Leave out all images and set down the records exactly as given.

══ PROVIDED RECORDS ══

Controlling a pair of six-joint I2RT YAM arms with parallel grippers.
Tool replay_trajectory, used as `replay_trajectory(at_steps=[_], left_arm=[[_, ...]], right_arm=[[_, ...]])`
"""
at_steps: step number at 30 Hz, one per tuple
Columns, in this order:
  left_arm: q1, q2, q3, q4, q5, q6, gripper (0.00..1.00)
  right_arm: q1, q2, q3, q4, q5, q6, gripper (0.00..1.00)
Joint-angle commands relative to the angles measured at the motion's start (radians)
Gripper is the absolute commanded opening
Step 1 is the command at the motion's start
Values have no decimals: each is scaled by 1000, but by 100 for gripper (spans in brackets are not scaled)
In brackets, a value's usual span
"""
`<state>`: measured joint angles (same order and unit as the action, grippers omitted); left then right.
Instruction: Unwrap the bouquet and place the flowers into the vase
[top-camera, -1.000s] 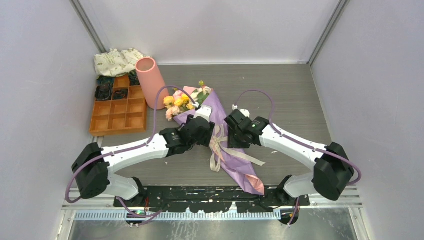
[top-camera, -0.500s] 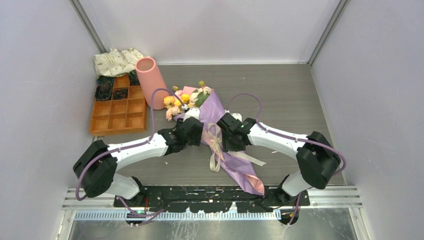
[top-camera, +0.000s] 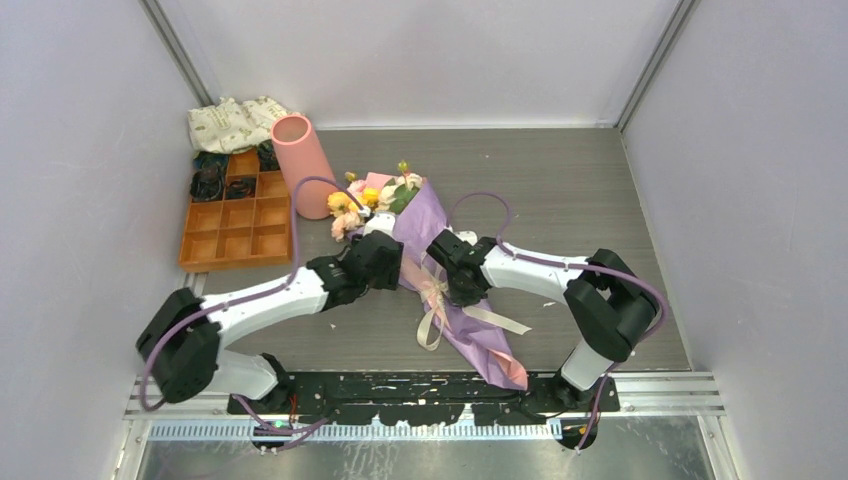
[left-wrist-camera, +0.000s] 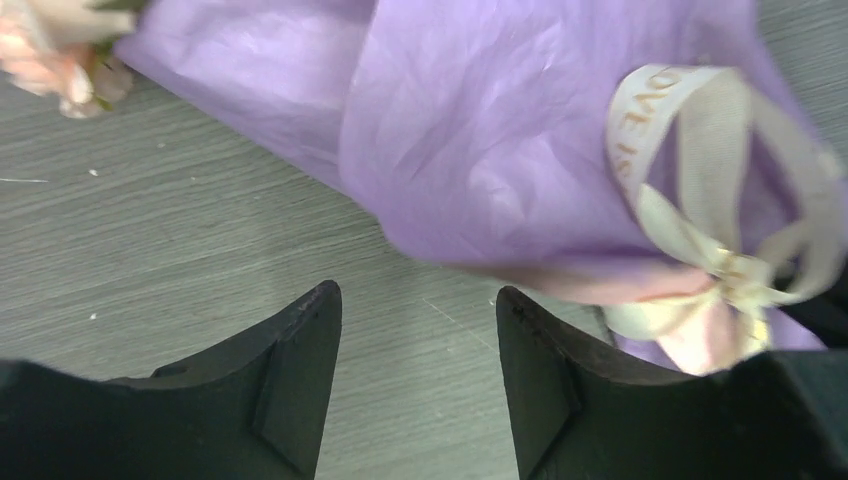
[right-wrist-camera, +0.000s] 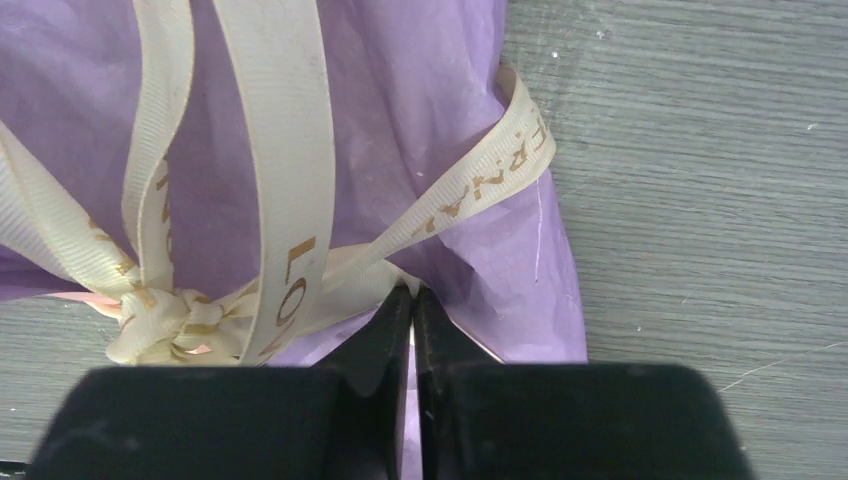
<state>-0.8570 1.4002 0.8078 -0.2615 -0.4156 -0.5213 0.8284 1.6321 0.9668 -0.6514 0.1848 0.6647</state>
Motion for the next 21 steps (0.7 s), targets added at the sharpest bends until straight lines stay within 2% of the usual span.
replay_trajectory(at_steps=[1,3,8,15,21], left_arm=[[1,-206,40,-54,12,-29,59],[1,-279,58,-87,44,-32,60],[-1,-345,112,-68,160,-38,62],[-2,-118,152,78,199,-39,62],[-1,12,164,143,147,-27,61]], right_arm=[[9,-25,20,3,37,17,7],[14,-54,30,-24,53,25,1],[41,-176,69,-110,101,53,1],[65,-343,163,-246,160,86,1],[67,-416,221,-343,205,87,1]])
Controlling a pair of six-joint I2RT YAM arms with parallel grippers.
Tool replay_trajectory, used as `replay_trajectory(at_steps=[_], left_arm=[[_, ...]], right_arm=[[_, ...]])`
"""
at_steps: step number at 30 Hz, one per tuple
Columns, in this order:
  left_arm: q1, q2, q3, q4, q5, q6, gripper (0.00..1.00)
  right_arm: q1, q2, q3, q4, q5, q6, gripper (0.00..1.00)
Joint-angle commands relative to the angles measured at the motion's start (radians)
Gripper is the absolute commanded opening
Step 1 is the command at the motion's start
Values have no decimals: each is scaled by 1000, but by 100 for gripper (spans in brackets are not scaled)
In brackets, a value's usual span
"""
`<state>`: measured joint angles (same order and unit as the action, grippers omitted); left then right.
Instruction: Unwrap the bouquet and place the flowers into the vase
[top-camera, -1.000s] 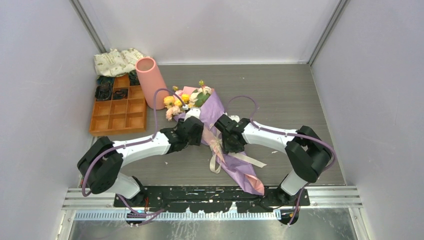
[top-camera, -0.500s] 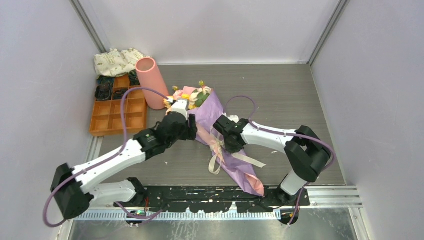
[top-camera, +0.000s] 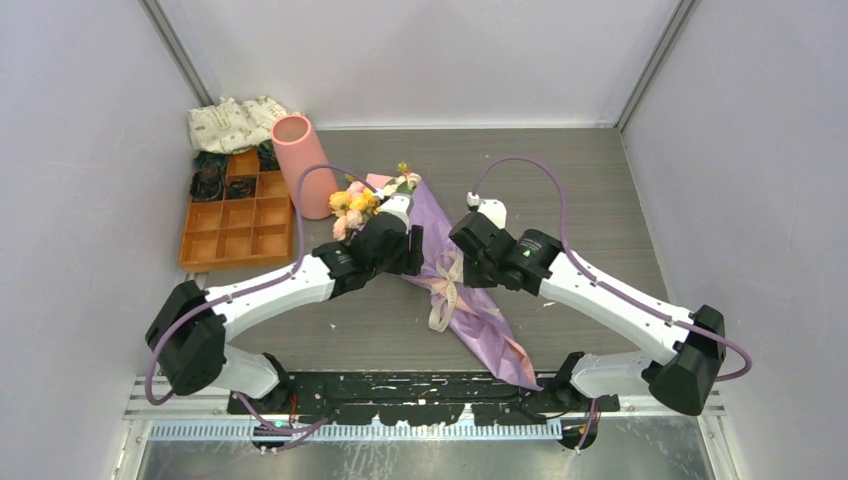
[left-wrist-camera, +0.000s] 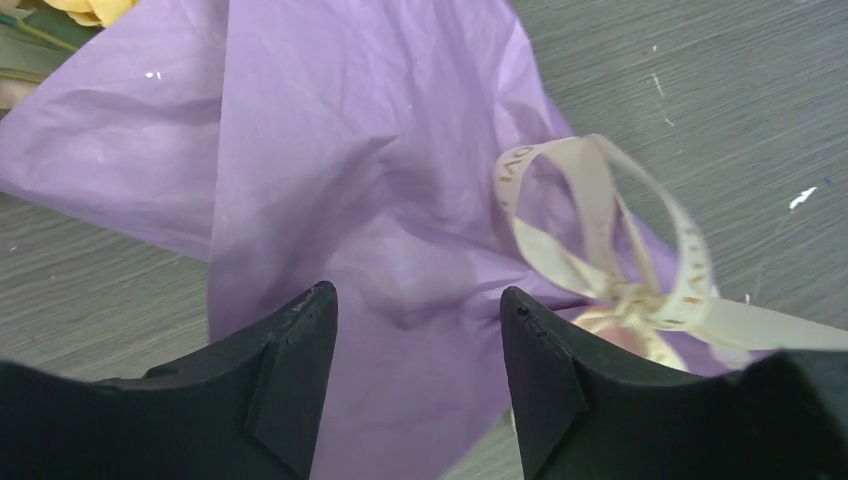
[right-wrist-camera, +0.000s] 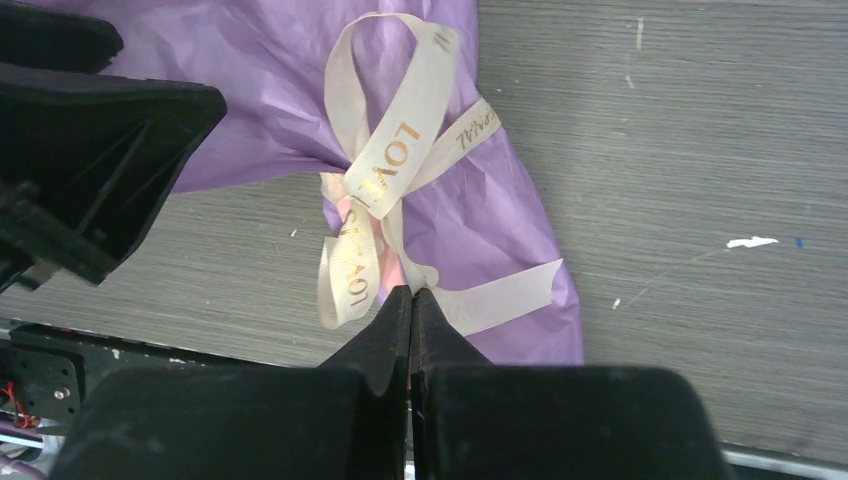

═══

**SOLUTION TO THIS PROBLEM:**
Controlling a pair of six-joint I2RT YAM arms with parallel grippers.
Tool replay_trajectory, used as `replay_trajectory(at_steps=[_], left_arm=[[_, ...]], right_arm=[[_, ...]])`
"""
at_steps: step number at 30 Hz, one per tuple
Columns, in this order:
  left_arm: q1, q2, q3, q4, q5, q6, gripper (0.00..1.00)
  right_arm: q1, q2, q3, q4, q5, q6, gripper (0.00..1.00)
Joint-angle commands relative to the angles measured at the motion's start (radians)
Gripper is the absolute commanded opening
Step 1 is the command at the motion's start
Values have no decimals: each is scaled by 1000, but by 100 for gripper (spans in brackets are not scaled)
In brackets, a value's usual span
"""
`<state>`: measured joint angles (same order and unit as the action, grippers omitted); left then right.
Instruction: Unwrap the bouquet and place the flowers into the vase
[top-camera, -1.000s] 
[top-camera, -0.500s] 
[top-camera, +0.000s] 
[left-wrist-camera, +0.000s] 
[right-wrist-camera, +0.000s] 
<state>-0.8570 1.4002 0.8078 -0.2615 -0.4156 -0.5213 0.8284 1.6321 0.9668 -0.6514 0.1848 0.6647</state>
Motion for the next 21 steps (0.7 s), targets added at the sharpest bends until straight lines stay within 2% of the usual span.
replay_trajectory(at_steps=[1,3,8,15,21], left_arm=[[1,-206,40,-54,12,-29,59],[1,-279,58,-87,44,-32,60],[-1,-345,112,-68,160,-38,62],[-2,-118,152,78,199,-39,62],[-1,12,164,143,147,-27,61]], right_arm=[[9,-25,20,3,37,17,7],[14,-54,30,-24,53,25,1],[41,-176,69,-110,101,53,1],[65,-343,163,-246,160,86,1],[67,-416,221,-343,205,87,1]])
Controlling a pair of six-joint I2RT YAM arms with parallel grippers.
Tool replay_trajectory, used as `replay_trajectory(at_steps=[_], left_arm=[[_, ...]], right_arm=[[_, ...]])`
"""
at_steps: step number at 30 Hz, one per tuple
Columns, in this order:
  left_arm: q1, q2, q3, q4, q5, q6, gripper (0.00..1.00)
  right_arm: q1, q2, q3, q4, q5, q6, gripper (0.00..1.00)
Joint-angle commands relative to the angles measured at the motion's start (radians)
Gripper is the absolute commanded opening
Step 1 is the command at the motion's start
Values have no decimals: each is scaled by 1000, but by 100 for gripper (spans in brackets are not scaled)
In brackets, a value's usual span
"""
`<state>`: measured joint angles (same order and unit as the action, grippers omitted); left then right.
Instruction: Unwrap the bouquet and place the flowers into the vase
[top-camera, -1.000s] 
[top-camera, -0.500s] 
[top-camera, +0.000s] 
[left-wrist-camera, +0.000s] 
[right-wrist-camera, +0.000s] 

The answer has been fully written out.